CHINA-AUSTRALIA Australian Prime Minister Malcolm Turnbull hailed business ties with China but skirted sensitive political issues yesterday during an official visit to his country’s key trade partner. Today, he’s meeting Xi Jinping.
CHINA’s live-streaming sites have become a burgeoning cottage industry, offering money-making opportunities and even stardom to their mostly female hosts and an entertaining new alternative for millions of viewers to online dramas and stodgy state-controlled TV.
SOUTH KOREA President Park Geun-hye has long been known as the “Queen of Elections” for a decades-long track record of steering her party to sometimes unlikely victories. Now, a crushing, shocking defeat in parliamentary elections sets up the fight of her political life.
NORTH KOREA Pyongyang drivers are feeling some pain at the pump as rising gas prices put a pinch on what has been major traffic growth over the past few years — and that might not be good news for the isolated country’s shifting domestic economy.
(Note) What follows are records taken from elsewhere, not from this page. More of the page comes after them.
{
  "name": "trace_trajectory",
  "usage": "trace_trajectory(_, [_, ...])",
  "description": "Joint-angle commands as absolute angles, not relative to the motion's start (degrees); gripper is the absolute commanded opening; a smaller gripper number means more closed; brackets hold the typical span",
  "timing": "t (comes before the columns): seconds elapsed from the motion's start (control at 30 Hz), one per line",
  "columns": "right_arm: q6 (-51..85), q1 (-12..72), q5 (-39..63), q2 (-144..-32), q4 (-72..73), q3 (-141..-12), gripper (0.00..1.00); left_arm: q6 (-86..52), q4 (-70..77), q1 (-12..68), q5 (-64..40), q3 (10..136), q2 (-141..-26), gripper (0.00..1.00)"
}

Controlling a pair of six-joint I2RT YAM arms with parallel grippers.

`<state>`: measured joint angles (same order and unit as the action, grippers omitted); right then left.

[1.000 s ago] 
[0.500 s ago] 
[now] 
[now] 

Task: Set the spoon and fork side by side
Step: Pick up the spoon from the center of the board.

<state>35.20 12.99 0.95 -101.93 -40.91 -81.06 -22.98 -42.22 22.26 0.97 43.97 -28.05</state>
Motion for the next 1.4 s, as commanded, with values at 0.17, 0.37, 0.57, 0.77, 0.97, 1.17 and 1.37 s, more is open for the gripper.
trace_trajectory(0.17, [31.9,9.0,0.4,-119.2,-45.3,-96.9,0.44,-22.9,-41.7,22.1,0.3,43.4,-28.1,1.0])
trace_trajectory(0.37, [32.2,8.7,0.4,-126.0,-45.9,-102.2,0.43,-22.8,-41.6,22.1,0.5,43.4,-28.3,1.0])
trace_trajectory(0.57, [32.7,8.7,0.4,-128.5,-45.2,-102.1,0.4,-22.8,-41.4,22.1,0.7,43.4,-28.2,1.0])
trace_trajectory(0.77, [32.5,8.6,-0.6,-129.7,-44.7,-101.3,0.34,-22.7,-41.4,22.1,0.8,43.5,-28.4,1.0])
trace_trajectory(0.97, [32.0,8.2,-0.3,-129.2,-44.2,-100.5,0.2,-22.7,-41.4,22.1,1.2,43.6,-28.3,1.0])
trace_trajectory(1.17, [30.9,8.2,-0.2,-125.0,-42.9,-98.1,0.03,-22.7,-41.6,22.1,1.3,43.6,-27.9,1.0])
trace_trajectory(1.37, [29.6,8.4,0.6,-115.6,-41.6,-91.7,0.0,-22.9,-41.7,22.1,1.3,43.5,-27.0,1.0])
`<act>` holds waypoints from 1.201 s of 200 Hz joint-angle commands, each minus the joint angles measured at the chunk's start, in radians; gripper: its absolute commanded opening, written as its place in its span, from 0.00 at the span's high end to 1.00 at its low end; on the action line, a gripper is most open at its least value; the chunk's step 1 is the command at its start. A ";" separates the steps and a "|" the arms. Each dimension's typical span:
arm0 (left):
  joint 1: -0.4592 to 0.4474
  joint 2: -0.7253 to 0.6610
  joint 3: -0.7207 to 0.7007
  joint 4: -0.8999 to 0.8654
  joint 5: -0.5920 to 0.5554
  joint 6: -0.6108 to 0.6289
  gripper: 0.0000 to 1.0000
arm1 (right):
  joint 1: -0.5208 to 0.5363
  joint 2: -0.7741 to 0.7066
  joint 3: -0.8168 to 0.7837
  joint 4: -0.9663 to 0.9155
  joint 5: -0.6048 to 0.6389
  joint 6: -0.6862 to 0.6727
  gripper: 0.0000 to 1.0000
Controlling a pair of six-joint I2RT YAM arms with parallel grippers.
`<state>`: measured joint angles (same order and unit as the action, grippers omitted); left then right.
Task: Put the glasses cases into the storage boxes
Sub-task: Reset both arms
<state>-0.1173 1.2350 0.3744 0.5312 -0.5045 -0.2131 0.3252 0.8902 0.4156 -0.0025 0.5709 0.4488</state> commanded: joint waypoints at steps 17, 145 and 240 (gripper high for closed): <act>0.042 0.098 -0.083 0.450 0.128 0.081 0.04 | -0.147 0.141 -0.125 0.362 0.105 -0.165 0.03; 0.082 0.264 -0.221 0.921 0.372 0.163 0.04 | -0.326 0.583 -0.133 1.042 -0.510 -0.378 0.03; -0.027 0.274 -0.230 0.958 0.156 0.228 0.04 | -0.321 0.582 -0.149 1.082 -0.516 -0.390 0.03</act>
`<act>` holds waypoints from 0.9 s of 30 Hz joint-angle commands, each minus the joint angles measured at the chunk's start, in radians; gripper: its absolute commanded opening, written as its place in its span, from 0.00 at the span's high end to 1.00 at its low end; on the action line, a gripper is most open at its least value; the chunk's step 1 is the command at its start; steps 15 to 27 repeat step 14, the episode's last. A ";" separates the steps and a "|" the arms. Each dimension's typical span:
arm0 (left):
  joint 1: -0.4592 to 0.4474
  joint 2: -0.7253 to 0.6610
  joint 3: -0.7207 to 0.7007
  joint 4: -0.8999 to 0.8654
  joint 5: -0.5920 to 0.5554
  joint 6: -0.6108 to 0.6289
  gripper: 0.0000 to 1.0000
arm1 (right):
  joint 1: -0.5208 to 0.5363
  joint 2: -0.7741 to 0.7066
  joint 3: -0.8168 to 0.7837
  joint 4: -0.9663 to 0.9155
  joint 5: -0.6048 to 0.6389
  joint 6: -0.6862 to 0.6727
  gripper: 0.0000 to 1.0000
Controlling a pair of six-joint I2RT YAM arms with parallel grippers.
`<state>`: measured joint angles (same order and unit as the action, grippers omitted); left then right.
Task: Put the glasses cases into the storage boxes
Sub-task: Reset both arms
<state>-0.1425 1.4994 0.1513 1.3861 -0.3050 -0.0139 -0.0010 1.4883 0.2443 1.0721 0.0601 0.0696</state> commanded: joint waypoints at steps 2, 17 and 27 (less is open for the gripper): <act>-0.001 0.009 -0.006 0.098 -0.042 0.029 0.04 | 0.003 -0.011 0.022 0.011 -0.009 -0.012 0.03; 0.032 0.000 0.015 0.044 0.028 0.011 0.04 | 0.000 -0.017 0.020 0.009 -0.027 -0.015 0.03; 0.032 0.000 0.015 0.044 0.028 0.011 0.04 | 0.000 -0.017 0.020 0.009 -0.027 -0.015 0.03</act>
The hikes come as North Korea is facing tougher international sanctions over its nuclear program.
INDONESIA A lawyer for the spiritual leader of the militants who carried out the 2002 Bali bombings is urging Indonesian authorities to end his “inhumane” treatment in prison.
PAPUA NEW GUINEA Twelve people, including three children, were killed after their light plane crashed in a remote part of Papua New Guinea. The fixed-wing aircraft was approaching an airport in the port town of Kiunga when it crashed into a shallow swamp. Air crash investigators were trying to determine what caused the accident.
USA A woman used a social media app to livestream the alleged rape of a 17-year-old girl, an Ohio prosecutor said. The case came to light when authorities were contacted after a friend of the woman saw the images. Marina Lonina, 18, and co-defendant Raymond Gates, 29, were charged with rape, kidnapping, sexual battery and pandering sexually-oriented matter involving a minor.
HOLLYWOOD Rachel McAdams, the actress who portrayed a Boston Globe reporter in the Oscar-winning “Spotlight,” believes journalists should be praised as “unsung heroes,” although nothing is easy about their jobs except for the frumpy clothes they get to wear. “It really is a dying art, and not for the faint of heart either,” she told reporters in Tokyo.
UNITED NATIONS An open letter to U.N. Secretary-General Ban Ki-moon signed by more than 1,000 people, including financier Warren Buffett, U.S. Sen. Elizabeth Warren and rock star Sting, says the war on drugs has failed and calls for a shift in global drug policy from emphasizing criminalization and punishment to health and human rights. The letter signed by former presidents of Mexico, Colombia, Brazil, Switzerland and others, was made public yesterday.